02/07/2013:
HEY! THESE ARE WABBITS! My wife used to be a high-school English teacher.
One year, she had the misfortune of having to instruct a rather dim young woman who was also saddled with a mild speech impediment. The class was working its way through Richard Adams' Watership Down.
About three-quarters of the way through the novel, this student's hand suddenly shot up. She had had a major realization—an epiphany, really:
"Hey! These are wabbits!"
Lately, I'm finding that I identify more and more with that young woman (except for the speech impediment, and I had one of those too when I was a little kid).

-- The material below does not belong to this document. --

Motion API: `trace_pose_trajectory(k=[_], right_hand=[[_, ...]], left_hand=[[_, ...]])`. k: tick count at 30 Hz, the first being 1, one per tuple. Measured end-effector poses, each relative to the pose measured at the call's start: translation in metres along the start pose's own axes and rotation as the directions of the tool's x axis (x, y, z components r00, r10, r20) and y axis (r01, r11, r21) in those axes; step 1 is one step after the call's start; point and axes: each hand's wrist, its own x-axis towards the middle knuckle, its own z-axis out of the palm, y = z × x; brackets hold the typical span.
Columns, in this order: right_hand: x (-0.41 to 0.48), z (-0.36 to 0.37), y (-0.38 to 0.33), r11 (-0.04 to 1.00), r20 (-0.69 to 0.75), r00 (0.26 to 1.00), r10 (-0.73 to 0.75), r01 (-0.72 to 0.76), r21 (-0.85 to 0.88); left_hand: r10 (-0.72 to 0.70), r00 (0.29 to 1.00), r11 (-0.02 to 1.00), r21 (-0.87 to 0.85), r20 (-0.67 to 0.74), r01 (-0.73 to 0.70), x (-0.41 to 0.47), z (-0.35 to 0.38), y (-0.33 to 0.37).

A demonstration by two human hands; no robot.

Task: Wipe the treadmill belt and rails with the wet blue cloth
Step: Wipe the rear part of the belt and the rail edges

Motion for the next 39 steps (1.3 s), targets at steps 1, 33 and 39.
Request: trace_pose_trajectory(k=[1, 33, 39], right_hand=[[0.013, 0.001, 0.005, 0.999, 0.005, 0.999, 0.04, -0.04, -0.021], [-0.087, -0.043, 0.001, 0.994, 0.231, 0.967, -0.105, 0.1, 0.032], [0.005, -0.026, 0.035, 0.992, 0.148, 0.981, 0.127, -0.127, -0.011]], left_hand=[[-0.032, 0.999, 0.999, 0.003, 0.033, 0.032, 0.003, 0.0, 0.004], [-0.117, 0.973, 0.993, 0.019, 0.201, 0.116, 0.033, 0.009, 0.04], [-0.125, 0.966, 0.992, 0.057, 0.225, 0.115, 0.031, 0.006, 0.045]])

During all those long years when I voted mostly Republican, I still like to feel that I was doing what was best for the country. I was a classic neocon: strong supporter of Israel and a believer that people deprived of Western-style freedoms would embrace Western-style freedoms if given a chance.
I still support Israel, although you're hearing more and more these days from the Litvak lunatic fringe and I have little use for them.
But I think our experience in both Iraq and Afghanistan is more than sufficient to show that if you give some freedom-deprived peoples a taste of Western liberties, they'll basically piss all over them. Which means, to me, that Western-style liberties just aren't what some people want after all. A rather inconvenient truth, but there it is.
Yet any failures of the "neocon revolution," such as it was, would not have been enough to drive me away from the GOP. At first I paid little attention to the so-called "Tea Party" faction, since they seemed to me just another group of extremist basket cases that we've always had tucked away in the nooks and hollows of Wisconsin (they used to be called "tax protesters," and they'd shoot you if you strayed onto their property).
But suddenly one day (around the time I wrote this) I woke up and realized that the neocons were gone and the Tea Party had taken over. And that's when I had my own epiphany:
"Hey! These are fascists!"
The old GOP's "small government" had suddenly become "no government." In government's place was a stark, brutal world that would be run entirely by the very wealthy (the "makers," as Paul Ryan, the architect of Tea Party fascism, famously put it) , where the "takers" (Ryan again) would be penalized by ultimately having to slave away for third-world wages, without recourse to niceties like health insurance that would theretofore be reserved for the "makers," who would also be rewarded with pilfered Social Security monies and government pension funds looted from civil servants to enrich themselves to even more obscene levels. That this kind of system would lead (probably sooner rather than later) to violent revolution—see "France," "Russia"—was the least of the Tea Partyers' concerns. And the US Supreme Court helped the Partyers immensely when it handed down its "Citizens United" ruling... with results such as the one where three billionaires had more influence on our last gubernatorial election than Wisconsin's 5.5 million citizens combined.
Although all signs indicate that Paul Ryan originated this dangerous new American fascism with his Ayn Rand fixation and longtime subservience to large corporate interests in and around his hometown of Janesville, WI (which has since all but disowned him), the cancer has spread elsewhere.
A couple states to the southwest, Governor Sam Brownback and his Tea Party pals are conducting an "experiment" (their own term) to see what happens when you cut education and social services to the bone and give the money to a few rich folks. (Result: You get dumber kids, more dead people, and richer rich folks, but hey, whatever, right?).
But that our country even had to come to this sorry pass is deeply troubling, and a sign that we can't let our guard down ever again.
Look at the Germans. They were an "enlightened" people too.